Department of Biomedical Engineering, Georgia Institute of Technology and Emory University, Atlanta, Georgia 30332.
Proceedings (IEEE Int Conf Bioinformatics Biomed). 2016 Dec;2016:178-183. doi: 10.1109/bibm.2016.7822515. Epub 2017 Jan 19.

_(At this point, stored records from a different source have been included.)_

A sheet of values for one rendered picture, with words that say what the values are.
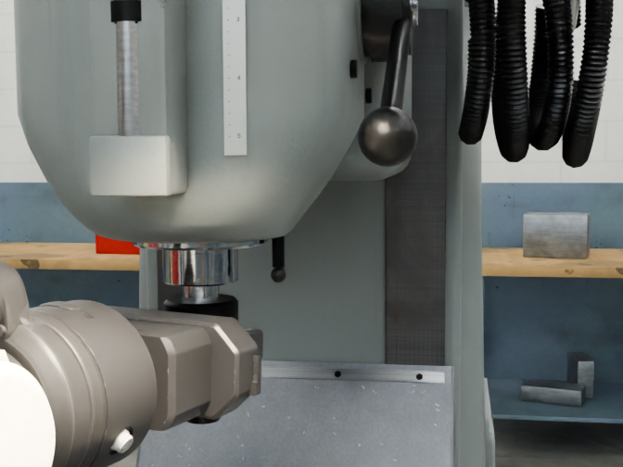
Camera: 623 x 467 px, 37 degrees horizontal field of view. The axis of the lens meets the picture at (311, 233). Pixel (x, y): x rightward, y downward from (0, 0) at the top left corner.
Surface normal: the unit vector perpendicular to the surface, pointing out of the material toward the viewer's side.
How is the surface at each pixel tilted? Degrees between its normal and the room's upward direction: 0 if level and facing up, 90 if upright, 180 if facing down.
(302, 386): 63
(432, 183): 90
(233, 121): 90
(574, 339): 90
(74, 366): 58
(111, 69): 90
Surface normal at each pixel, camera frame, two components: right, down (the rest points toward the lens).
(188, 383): 0.91, 0.05
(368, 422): -0.13, -0.37
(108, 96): -0.15, 0.09
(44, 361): 0.18, -0.43
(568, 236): -0.36, 0.08
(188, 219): -0.05, 0.50
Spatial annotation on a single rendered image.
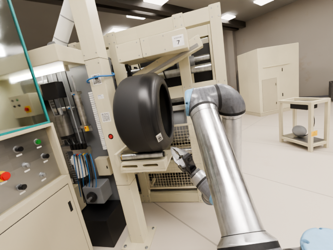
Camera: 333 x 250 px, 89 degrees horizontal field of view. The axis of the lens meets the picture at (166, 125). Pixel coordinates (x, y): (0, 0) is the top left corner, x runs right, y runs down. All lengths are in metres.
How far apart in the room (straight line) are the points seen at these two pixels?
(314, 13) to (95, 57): 8.28
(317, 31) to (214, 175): 8.46
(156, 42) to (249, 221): 1.34
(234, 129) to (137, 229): 1.35
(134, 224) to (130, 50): 1.53
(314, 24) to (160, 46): 7.77
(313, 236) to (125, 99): 0.99
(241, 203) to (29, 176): 1.12
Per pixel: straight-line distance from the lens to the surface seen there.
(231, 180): 0.53
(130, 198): 1.64
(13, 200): 1.26
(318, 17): 8.89
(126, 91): 1.14
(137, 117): 1.06
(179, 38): 1.48
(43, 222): 1.33
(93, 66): 1.42
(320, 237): 0.58
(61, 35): 1.99
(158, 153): 1.25
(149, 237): 1.95
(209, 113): 0.65
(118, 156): 1.35
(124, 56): 1.60
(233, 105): 0.75
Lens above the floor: 1.36
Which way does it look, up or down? 12 degrees down
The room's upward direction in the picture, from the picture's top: 10 degrees counter-clockwise

Transcription factors (TFs) are macromolecules that bind to cis-regulatory specific sub-regions of DNA promoters and initiate transcription. Finding the exact location of these binding sites (aka motifs) is important in a variety of domains such as drug design and development. To address this need, several in vivo and in vitro techniques have been developed so far that try to characterize and predict the binding specificity of a protein to different DNA loci. The major problem with these techniques is that they are not accurate enough in prediction of the binding affinity and characterization of the corresponding motifs. As a result, downstream analysis is required to uncover the locations where proteins of interest bind. Here, we propose DeeperBind, a long short term recurrent convolutional network for prediction of protein binding specificities with respect to DNA probes. DeeperBind can model the positional dynamics of probe sequences and hence reckons with the contributions made by individual sub-regions in DNA sequences, in an effective way. Moreover, it can be trained and tested on datasets containing varying-length sequences. We apply our pipeline to the datasets derived from protein binding microarrays (PBMs), an in-vitro high-throughput technology for quantification of protein-DNA binding preferences, and present promising results. To the best of our knowledge, this is the most accurate pipeline that can predict binding specificities of DNA sequences from the data produced by high-throughput technologies through utilization of the power of deep learning for feature generation and positional dynamics modeling.
转录因子(TFs)是一类大分子,它们与DNA启动子的顺式调控特定子区域结合并启动转录。在药物设计与开发等多个领域中,找到这些结合位点(即基序)的确切位置至关重要。为满足这一需求,目前已开发出多种体内和体外技术,旨在表征和预测蛋白质与不同DNA位点的结合特异性。这些技术的主要问题在于,它们在预测结合亲和力和表征相应基序方面不够准确。因此,需要进行下游分析来揭示感兴趣蛋白质的结合位置。在此,我们提出了DeeperBind,这是一种长短期循环卷积网络,用于预测蛋白质相对于DNA探针的结合特异性。DeeperBind可以对探针序列的位置动态进行建模,从而有效地考虑DNA序列中各个子区域的贡献。此外,它可以在包含不同长度序列的数据集上进行训练和测试。我们将我们的流程应用于源自蛋白质结合微阵列(PBMs)的数据集,PBMs是一种用于定量蛋白质-DNA结合偏好的体外高通量技术,并呈现出了有前景的结果。据我们所知,这是最准确的流程,它能够通过利用深度学习进行特征生成和位置动态建模的能力,从高通量技术产生的数据中预测DNA序列的结合特异性。